Долго сидел Аким на лавочке. О чём-то думал, много курил. Смотрел на отца, вспоминал его и братьев, думал о матери и своей семье. Потом поднялся, постоял возле оградки и направился к выходу. Казалось бы будний день, но там и сям мелькали платки, а из того угла донёсся скрежет лопат и были видны несколько мужиков. Наверное, ещё один нашёл здесь последнее пристанище. Вырастет холмик, поставят крестик, а на табличке короткая чёрточка, разделяющая дату жизни и дату смерти, вот эта чёрточка и есть человеческая жизнь…

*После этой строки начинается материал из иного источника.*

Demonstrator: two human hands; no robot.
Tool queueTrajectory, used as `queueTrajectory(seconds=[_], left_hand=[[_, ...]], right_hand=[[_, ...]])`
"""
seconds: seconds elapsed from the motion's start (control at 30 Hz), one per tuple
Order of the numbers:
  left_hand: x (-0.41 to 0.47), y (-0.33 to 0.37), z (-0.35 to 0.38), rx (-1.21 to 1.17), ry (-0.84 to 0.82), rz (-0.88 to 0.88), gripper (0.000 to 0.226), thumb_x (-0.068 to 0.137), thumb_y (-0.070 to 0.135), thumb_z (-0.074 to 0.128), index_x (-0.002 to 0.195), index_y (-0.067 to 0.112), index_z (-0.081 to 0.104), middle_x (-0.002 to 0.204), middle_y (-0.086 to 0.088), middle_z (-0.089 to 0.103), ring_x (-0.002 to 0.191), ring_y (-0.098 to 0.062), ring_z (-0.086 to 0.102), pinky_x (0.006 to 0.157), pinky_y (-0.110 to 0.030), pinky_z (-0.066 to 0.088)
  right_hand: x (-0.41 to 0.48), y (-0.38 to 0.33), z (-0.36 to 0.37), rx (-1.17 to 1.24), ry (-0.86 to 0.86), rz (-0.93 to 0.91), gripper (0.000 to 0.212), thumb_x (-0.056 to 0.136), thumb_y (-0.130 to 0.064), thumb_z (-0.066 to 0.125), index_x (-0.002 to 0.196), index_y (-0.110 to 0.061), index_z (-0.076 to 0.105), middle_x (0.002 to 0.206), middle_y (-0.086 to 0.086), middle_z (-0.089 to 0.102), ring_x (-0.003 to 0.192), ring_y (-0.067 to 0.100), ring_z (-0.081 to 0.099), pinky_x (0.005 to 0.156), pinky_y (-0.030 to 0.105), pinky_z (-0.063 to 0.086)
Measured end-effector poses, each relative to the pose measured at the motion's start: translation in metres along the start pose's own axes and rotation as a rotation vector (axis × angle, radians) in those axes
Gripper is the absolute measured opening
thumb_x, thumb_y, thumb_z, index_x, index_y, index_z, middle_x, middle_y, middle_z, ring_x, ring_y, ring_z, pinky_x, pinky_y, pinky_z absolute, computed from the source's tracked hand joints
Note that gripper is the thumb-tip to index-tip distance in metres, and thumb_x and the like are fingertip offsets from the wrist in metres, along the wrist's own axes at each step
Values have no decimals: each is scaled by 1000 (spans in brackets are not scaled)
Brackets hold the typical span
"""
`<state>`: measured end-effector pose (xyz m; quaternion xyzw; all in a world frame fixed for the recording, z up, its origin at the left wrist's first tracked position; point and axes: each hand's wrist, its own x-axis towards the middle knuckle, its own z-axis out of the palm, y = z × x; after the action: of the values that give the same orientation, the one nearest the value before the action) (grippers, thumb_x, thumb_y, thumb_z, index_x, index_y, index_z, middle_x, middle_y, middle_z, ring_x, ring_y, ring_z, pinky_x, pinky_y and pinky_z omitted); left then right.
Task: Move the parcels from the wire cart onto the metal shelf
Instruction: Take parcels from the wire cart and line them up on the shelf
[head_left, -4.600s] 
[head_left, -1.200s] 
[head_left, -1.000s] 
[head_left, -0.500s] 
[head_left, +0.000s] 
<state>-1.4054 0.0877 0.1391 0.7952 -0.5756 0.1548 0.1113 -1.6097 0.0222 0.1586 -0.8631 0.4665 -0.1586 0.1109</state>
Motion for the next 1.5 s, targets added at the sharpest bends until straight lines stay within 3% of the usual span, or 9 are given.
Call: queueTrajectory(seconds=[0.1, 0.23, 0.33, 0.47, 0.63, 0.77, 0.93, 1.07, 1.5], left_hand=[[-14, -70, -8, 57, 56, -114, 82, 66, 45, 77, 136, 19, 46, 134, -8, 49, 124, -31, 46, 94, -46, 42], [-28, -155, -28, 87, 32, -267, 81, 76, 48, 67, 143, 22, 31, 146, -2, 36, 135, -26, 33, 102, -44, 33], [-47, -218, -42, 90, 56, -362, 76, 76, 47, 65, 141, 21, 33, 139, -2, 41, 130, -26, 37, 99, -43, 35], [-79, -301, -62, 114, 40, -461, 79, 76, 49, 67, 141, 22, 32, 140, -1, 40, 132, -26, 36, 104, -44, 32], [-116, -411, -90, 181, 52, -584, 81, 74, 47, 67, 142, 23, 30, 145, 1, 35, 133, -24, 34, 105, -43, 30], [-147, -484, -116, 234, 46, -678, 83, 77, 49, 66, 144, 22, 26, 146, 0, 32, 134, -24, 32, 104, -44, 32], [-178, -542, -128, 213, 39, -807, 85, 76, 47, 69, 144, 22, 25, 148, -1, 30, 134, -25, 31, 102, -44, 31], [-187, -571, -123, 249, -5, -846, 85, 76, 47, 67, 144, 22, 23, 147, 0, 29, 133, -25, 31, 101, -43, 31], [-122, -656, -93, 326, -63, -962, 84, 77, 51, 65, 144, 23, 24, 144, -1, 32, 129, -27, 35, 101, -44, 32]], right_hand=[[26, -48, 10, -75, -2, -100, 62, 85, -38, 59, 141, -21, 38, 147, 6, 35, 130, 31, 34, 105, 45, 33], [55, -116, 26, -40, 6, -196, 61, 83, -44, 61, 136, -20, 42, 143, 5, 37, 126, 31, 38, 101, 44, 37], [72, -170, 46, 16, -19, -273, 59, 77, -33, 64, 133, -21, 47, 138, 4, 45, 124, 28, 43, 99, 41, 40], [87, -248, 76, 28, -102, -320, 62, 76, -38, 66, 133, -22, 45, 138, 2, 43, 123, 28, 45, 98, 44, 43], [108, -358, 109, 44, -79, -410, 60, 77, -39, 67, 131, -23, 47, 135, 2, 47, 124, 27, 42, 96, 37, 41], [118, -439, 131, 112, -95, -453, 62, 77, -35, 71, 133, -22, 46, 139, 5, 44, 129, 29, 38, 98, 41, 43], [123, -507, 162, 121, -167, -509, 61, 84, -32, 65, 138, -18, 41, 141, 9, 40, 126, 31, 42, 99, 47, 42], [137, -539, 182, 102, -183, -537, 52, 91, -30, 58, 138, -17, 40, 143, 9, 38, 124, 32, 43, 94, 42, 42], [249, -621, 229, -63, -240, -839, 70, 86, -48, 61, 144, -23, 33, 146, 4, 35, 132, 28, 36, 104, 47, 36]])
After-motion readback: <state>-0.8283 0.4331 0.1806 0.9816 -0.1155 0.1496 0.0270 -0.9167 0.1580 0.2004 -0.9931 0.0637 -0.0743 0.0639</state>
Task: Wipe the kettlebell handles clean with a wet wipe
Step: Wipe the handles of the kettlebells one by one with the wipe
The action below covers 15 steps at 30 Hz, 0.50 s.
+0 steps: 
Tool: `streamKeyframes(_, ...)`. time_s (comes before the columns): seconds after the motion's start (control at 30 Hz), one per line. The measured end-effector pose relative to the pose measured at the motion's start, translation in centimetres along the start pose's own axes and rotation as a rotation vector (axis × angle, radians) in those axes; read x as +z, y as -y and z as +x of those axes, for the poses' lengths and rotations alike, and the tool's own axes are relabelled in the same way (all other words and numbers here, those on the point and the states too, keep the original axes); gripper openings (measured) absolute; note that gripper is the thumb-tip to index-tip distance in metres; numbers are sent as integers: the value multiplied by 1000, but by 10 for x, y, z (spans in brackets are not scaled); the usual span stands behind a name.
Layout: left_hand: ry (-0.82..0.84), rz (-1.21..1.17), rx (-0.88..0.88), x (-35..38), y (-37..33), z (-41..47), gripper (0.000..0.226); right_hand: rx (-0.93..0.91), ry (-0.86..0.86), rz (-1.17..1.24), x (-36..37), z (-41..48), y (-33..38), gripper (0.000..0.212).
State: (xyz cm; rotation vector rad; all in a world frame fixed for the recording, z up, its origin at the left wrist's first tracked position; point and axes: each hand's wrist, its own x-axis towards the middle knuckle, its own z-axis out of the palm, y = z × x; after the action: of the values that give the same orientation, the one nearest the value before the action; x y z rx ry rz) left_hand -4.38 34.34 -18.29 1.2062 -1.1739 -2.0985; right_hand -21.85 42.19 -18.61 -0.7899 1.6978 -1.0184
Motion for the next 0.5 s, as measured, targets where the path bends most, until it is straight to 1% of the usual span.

Прикрыв воротца, Аким приостановился возле берёзок, поглядывая сверху на деревню, а потом зашагал по тропинке. Отовсюду пение птиц, стрекотали кузнечики, ветром донесло песню. Видать, концерт передают. Из-за поворота показались два велосипедиста. Это мальчишки неслись на речку, а следом бежали друзья и свернули с дороги, напрямки помчались, лишь бы первыми добежать до реки. Заорал петух: громко, протяжно, а вслед ему завторили другие и началась перекличка по деревне. Аким неторопливо шагал вдоль домов, изредка останавливался и опять смотрел на знакомые места, а на душе было легко и радостно. Вокруг кипела жизнь. Ребятишки играли на улице, а там девчонки разложили фантики и устроили магазин под сиренём, возле домов там и сям сидят старики — греются на солнце да разговаривают. Промчалась машина, поднимая клубы пыли, и Аким не удержался, громко чихнул и засмеялся, а потом невольно оглянулся на берёзовый колок, где находилось кладбище. В деревне вечерняя суета, а там тишина, словно время застыло. Так оно и есть, у каждого, кто там находится, было своё время в жизни, а теперь оно застыло…

Аким Базанин шагал по дороге. Здоровался с соседями, иногда останавливался и разговаривал, а потом снова пускался в путь. Аким спешил домой, где его слишком долго ждали. И сегодня они весь вечер будут сидеть за столом, пить чай с карамельками, зайдут соседи на огонёк и начнутся долгие беседы. Будут говорить обо всём, но в то же время, как показалось бы со стороны, ни о чём — обыкновенные разговоры о жизни и далёком прошлом. А прошлое такое тёплое и желанное, и когда вспоминаешь о нём, тогда каждое мгновение, проведённое там, словно силу придаёт и возвращает к жизни здесь — в настоящем…

Он торопился домой и в своё далёкое прошлое, чтобы наконец-то вернуться в настоящую жизнь.